TEMPO.CO, Jakarta - Ketua Aliansi Jurnalis Independen (AJI) Jakarta, Nurhasim mengatakan seharusnya Direktur Penyidik Komisi Pemberantasan Korupsi, Brigadir Jenderal Polisi Aris Budiman menempuh mekanisme yang telah diatur dalam UU Pers. Dalam aturan itu, permasalahan dalam pemberitaan dapat diselesaikan melalui hak jawab dan hak koreksi.
"Bila merasa dirugikan oleh pemberitaan, silakan protes ke media yang mempublikasikan berita tersebut," kata Nurhasim dalam siaran pers, Rabu, 6 September 2017.
Sebelumnya Aris melaporkan Tempo perihal berita KPK memeriksa direktur penyidikan karena dugaan pelanggaran kode etik akibat membocorkan materi pemeriksaan sampai menghalangi penetapan tersangka SN dalam kasus e-KTP. Lebih tepatnya, ia merasa berita dan opini di majalah Tempo edisi 28 Agustus-3 September 2017 yang berjudul "Penyusup Dalam Selimut KPK" telah mencemari nama baiknya.
Sedangkan Kompas TV dilaporkan terkait wawancara eksklusif dalam program Aiman Kompas TV dengan narasumber Koordinator Indonesia Corruption Watch, Donald Faris perihal pernyataan kasus e-KTP. Adapun Inilah.com dilaporkan terkait pemberitaan yang menyatakan Aris diduga meminta uang Rp 2 miliar untuk mengamankan kasus e-KTP.
Jika permasalahan masih belum bisa diselesaikan lewat hak jawab dan hak koreksi, menurut Nurhasim, Aris dapat mengadu ke Dewan Pers untuk mengadakan mediasi. Proses ini mengacu Kepada Nota Kesepahaman antara Dewan Pers dengan Kepolisian yang telah diperbaharui Februari 2017 lalu.

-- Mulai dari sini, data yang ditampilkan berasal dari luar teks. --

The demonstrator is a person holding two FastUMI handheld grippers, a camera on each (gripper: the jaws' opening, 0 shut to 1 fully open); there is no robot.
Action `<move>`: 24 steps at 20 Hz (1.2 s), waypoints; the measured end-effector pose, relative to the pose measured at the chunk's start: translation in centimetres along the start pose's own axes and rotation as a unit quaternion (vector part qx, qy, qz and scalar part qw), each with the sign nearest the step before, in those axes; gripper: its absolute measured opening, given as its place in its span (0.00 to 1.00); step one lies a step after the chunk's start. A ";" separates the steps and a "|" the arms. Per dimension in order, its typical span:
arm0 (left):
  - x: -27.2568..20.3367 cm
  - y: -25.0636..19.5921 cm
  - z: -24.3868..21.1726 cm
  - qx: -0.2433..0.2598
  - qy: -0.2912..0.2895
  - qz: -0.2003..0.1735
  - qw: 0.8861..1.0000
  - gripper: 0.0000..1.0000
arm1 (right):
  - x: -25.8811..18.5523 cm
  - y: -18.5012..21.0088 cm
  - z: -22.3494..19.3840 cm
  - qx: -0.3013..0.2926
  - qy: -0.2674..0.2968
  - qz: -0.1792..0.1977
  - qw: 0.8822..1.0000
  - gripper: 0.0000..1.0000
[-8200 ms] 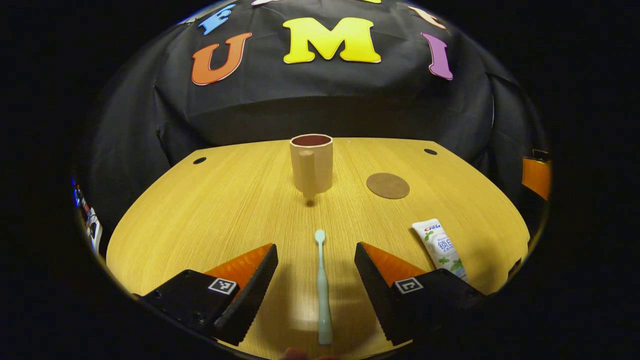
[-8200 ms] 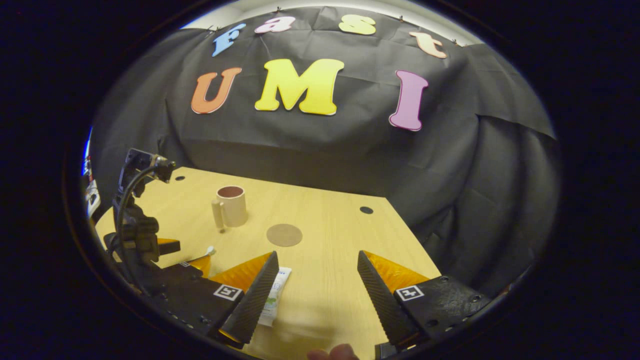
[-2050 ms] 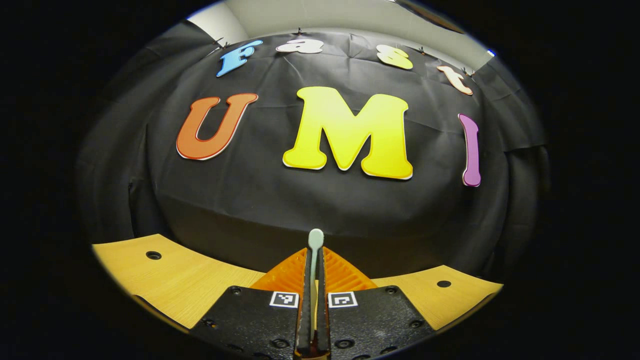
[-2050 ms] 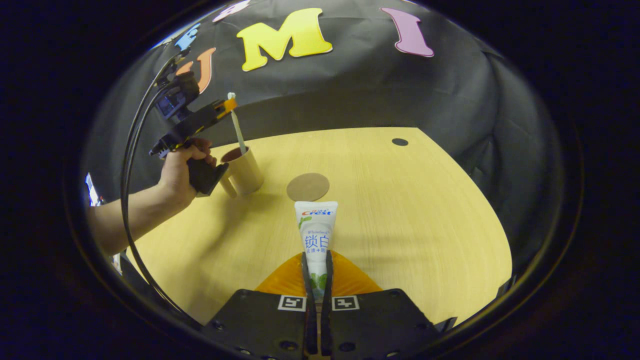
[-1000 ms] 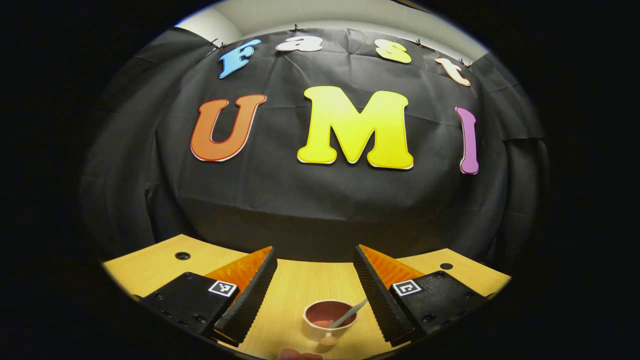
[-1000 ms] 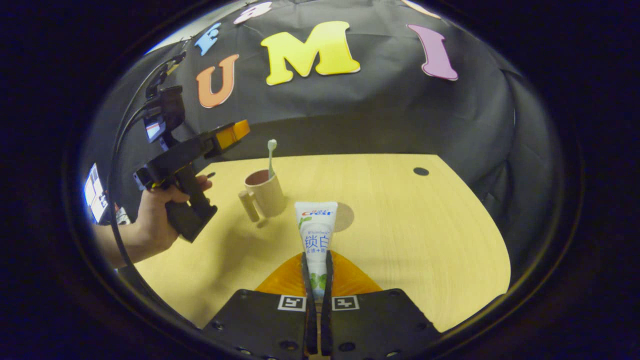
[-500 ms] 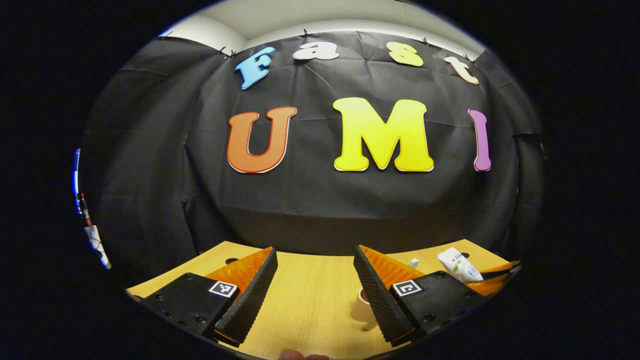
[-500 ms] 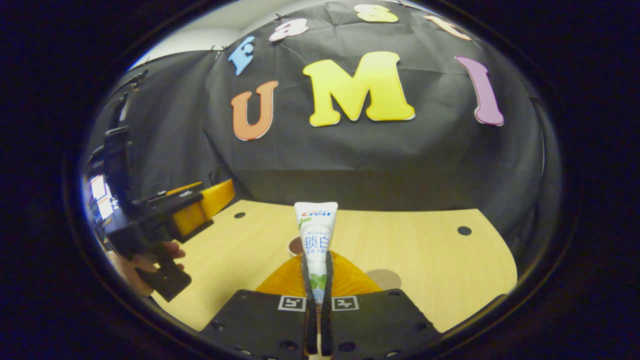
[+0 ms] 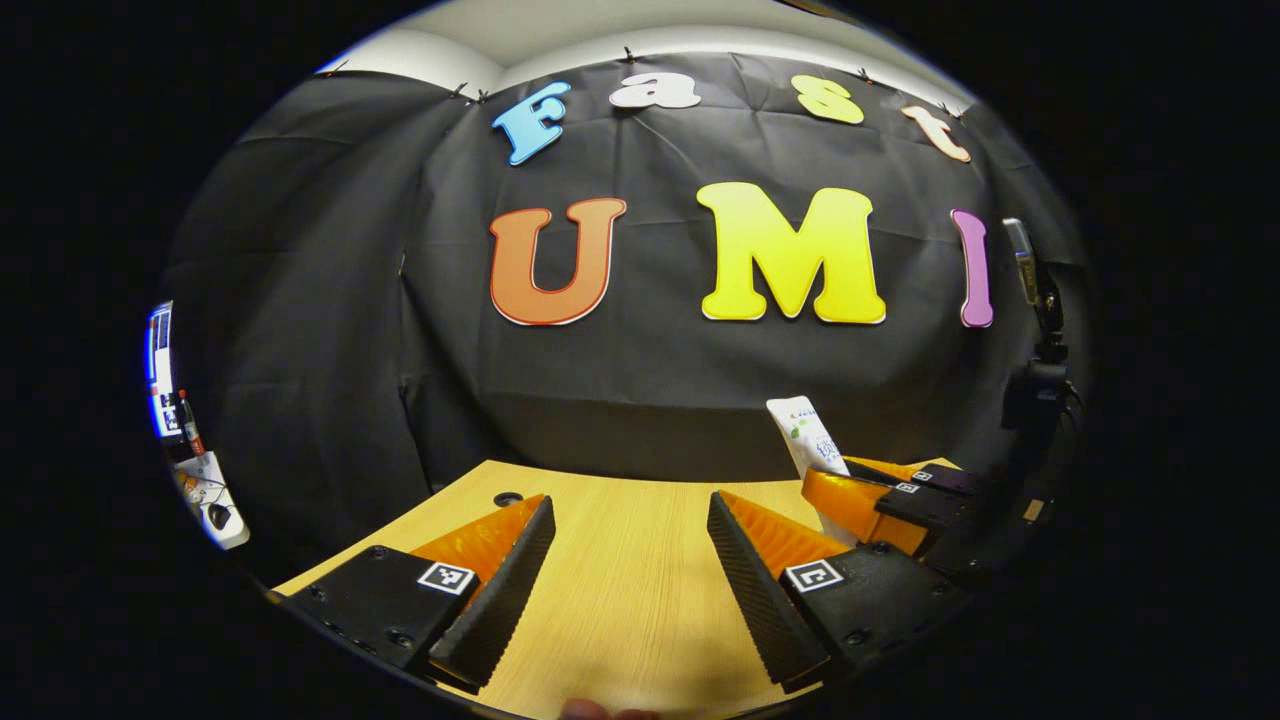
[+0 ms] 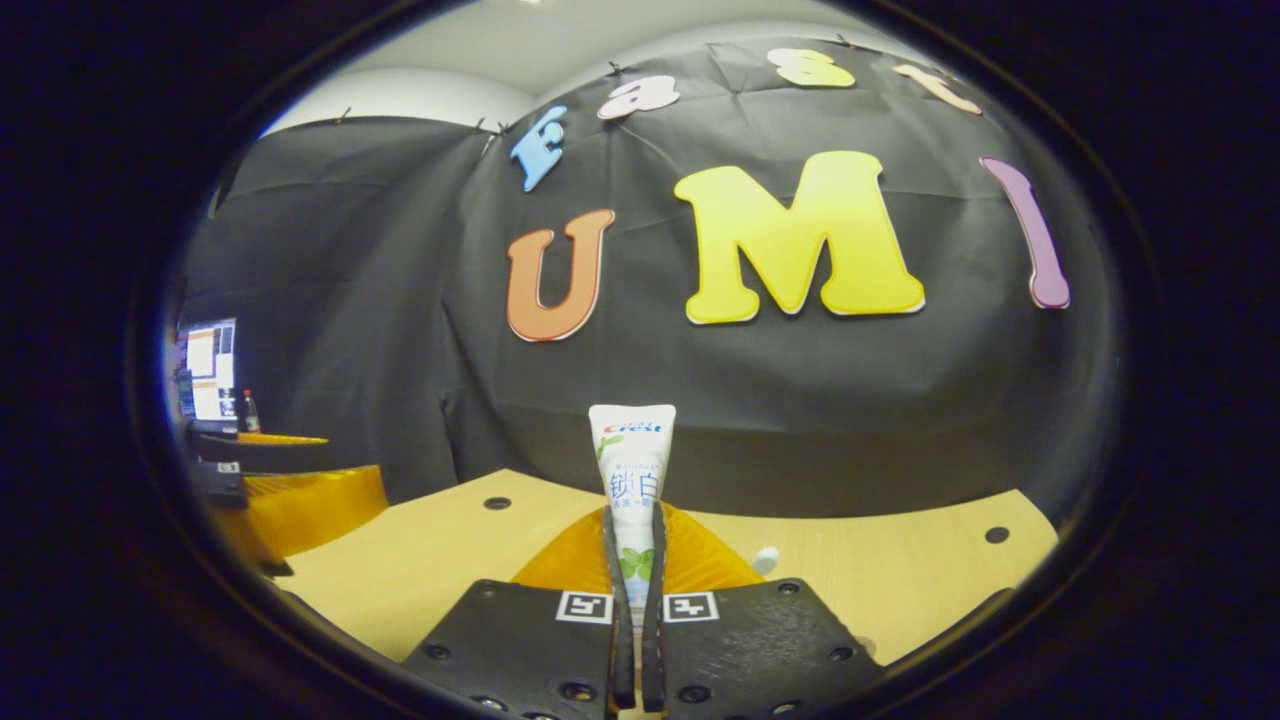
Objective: Put the toothbrush and toothpaste on the desktop into the cup, then pick up the cup and place it on the coaster on the desktop.
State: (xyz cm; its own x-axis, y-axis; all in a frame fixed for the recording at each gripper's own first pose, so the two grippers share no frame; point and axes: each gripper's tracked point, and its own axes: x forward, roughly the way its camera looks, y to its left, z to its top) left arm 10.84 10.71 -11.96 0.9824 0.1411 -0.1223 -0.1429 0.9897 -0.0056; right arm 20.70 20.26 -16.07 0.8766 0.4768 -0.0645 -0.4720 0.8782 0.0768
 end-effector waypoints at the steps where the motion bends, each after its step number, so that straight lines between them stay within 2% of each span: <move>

Dalam Nota tersebut, diatur bahwa jika ada laporan sengketa pemberitaan, Kepolisian akan mengarahkan pengadu untuk menempuh hak jawab, hak koreksi, dan pengaduan ke Dewan Pers.
Nurhasim mengatakan apa yang dilakukan Aris berpotensi mengecam kebebasan pers serta menghambat terpenuhinya hak masyarakat untuk memperoleh berita yang akurat.
"Jurnalis dan media yang mencari bahan berita hingga menerbitkan berita dilindungi oleh Undang-Undang Pers," kata Nurhasim
Koordinator Divisi Advokasi AJI Jakarta, Erick Tanjung, mendesak pihak kepolisian agar menyerahkan laporan Aris kepada Dewan Pers agar diproses sesuai mekanisme yang berlaku. " Dewan Pers yang berwenang menilai sebuah karya jurnalistik ini melanggar kode etik jurnalistik atau tidak," ujarnya.